SIMPLE SUMMARY: Effective personalised cancer therapy depends on an understanding of the fundamental biological differences between tumours. Such differences may include the activation or suppression of molecular pathways involved in the development and regulation of the normal cells that give rise to the cancer of interest. One such candidate pathway in mammary/breast cancer is NOTCH signalling. In a mouse model of mammary cancer, which normally develops four different histological tumour types upon knockout of the Pten and p53 tumour suppressor genes in the mammary gland, the additional knockout of the Notch1 or Notch2 genes did not alter the kinetics of tumour onset but did significantly change the relative proportions of different tumour types. This was accompanied by changes in PI3K/AKT signalling. We suggest PI3K/AKT and NOTCH signalling interact to determine mouse mammary tumour histotype. ABSTRACT: A better understanding of the mechanisms generating tumour heterogeneity will allow better targeting of current therapies, identify potential resistance mechanisms and highlight new approaches for therapy. We have previously shown that in genetically modified mouse models carrying conditional oncogenic alleles, mammary tumour histotype varies depending on the combination of alleles, the cell type to which they are targeted and, in some cases, reproductive history. This suggests that tumour heterogeneity is not a purely stochastic process; rather, differential activation of signalling pathways leads to reproducible differences in tumour histotype. We propose the NOTCH signalling pathway as one such pathway.
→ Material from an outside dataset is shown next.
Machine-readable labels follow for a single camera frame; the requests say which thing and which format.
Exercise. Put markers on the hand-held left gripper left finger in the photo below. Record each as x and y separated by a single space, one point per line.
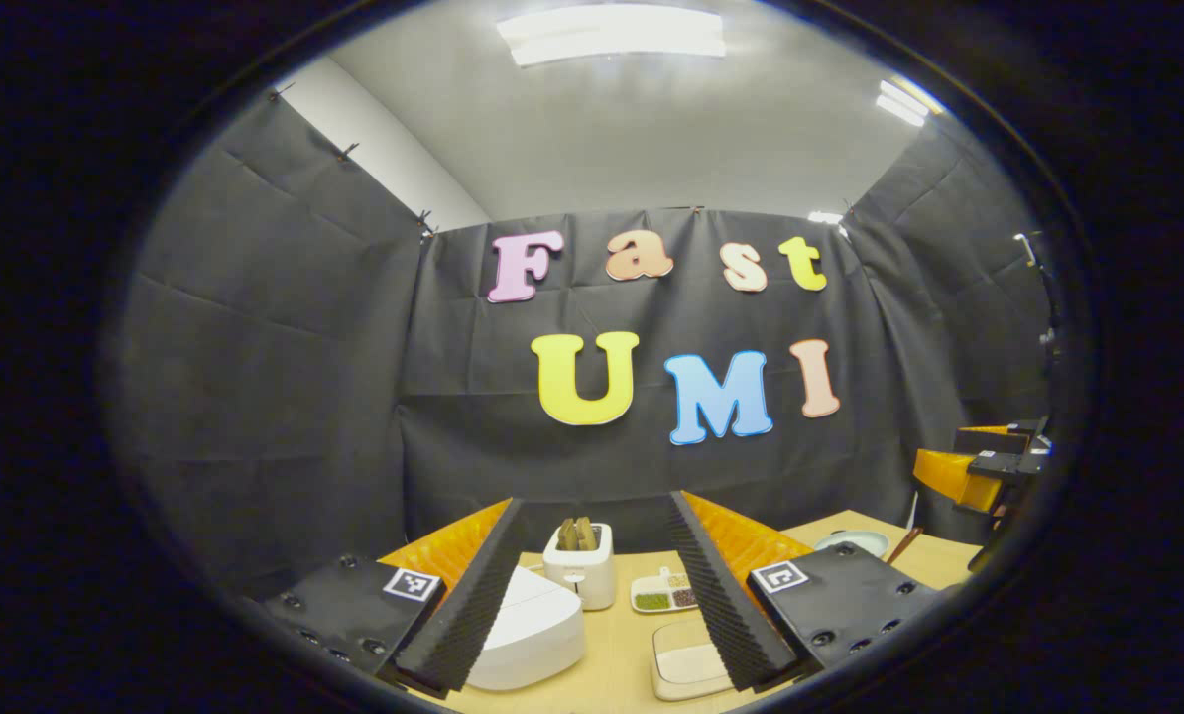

Here, we have crossed conditional knockout Notch1 or Notch2 alleles into an established mouse mammary tumour model. Notch1/2 deletion had no effect on tumour-specific survival; however, loss of Notch alleles resulted in a dose-dependent increase in metaplastic adenosquamous carcinomas (ASQCs). ASQCs and adenomyoepitheliomas (AMEs) also demonstrated a significant increase in AKT signalling independent of Notch status. Therefore, the NOTCH pathway is a suppressor of the ASQC phenotype, while increased PI3K/AKT signalling is associated with ASQC and AME tumours. We propose a model in which PI3K/AKT and NOTCH signalling act interact to determine mouse mammary tumour histotype.